»»

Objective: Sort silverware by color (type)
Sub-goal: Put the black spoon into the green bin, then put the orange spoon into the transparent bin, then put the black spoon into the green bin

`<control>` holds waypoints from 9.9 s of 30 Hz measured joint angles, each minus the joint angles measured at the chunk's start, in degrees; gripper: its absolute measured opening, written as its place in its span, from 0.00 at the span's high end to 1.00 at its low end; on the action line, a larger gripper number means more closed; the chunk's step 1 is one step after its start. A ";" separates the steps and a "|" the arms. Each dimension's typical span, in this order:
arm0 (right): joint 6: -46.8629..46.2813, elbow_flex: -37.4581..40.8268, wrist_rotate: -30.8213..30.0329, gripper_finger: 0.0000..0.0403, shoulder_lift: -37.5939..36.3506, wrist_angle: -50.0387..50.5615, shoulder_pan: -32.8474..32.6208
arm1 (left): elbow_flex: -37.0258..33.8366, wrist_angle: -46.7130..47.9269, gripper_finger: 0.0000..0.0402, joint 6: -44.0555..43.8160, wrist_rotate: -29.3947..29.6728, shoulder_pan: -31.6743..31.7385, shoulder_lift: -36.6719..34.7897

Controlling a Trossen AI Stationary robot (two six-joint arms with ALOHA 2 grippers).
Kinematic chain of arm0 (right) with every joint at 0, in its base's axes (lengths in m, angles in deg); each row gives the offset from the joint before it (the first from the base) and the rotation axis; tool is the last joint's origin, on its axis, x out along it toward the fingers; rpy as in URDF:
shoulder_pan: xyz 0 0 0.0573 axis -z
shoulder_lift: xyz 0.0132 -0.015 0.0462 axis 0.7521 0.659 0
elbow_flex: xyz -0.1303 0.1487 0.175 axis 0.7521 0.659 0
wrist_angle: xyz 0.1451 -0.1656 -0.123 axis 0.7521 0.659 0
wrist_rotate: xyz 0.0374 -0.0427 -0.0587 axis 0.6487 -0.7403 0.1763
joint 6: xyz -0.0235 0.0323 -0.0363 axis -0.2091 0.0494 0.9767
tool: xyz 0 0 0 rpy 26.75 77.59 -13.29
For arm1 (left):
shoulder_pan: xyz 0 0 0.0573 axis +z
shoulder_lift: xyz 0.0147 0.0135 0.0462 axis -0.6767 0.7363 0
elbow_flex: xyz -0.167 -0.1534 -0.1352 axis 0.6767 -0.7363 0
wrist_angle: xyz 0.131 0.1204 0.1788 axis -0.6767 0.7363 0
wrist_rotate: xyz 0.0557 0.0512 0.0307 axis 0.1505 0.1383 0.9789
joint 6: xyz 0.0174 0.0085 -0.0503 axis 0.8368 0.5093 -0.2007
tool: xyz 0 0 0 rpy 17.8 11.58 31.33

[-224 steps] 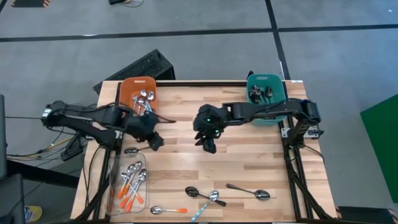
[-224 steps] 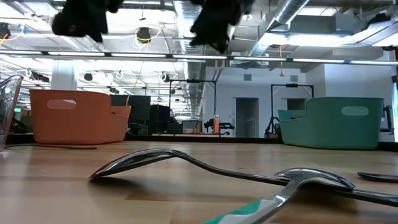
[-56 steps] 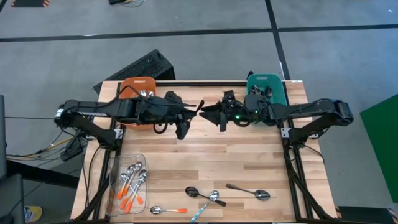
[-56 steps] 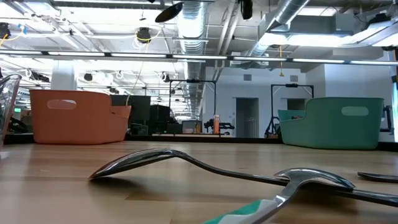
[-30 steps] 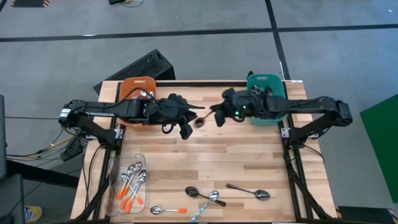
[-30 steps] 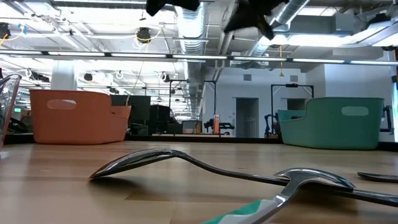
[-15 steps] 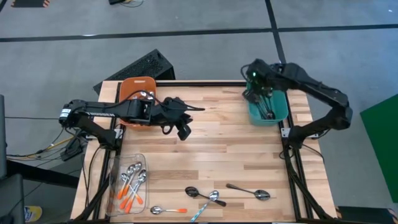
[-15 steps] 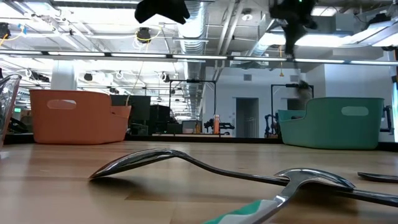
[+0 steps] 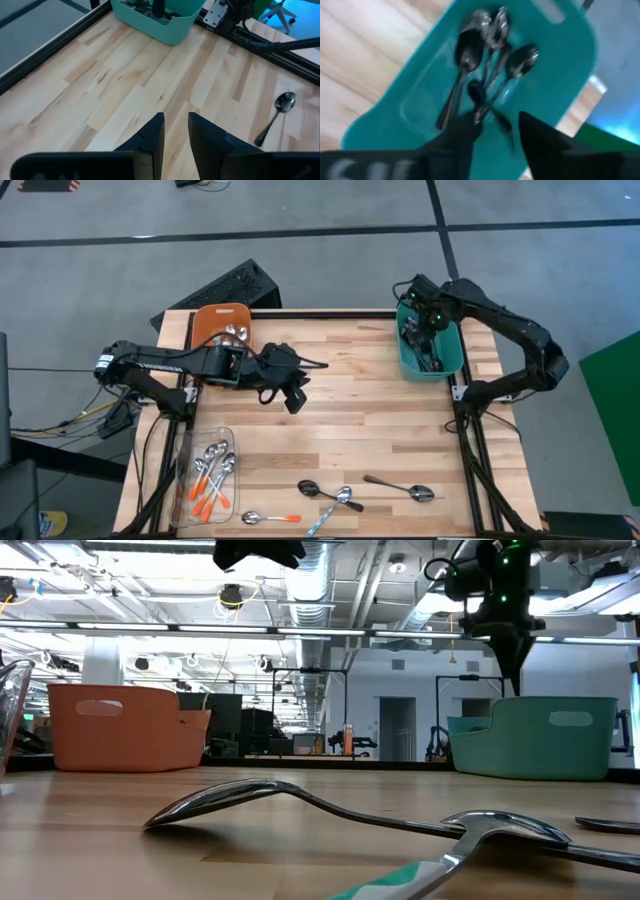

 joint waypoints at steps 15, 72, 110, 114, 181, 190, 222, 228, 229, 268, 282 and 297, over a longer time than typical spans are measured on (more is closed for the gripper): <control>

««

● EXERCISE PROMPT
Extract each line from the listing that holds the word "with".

● EXERCISE RESPONSE
Controlling a Trossen AI Stationary robot (two six-joint arms with ALOHA 2 grippers).
Kinematic chain of arm0 (right) with every joint at 0, in its base's axes (lengths in m, angles in deg); each row gives the offset from the joint before it (the first from the base) and the rotation axis; tool is the last joint's origin, on its axis, x out along it toward the fingers; rpy as in URDF:

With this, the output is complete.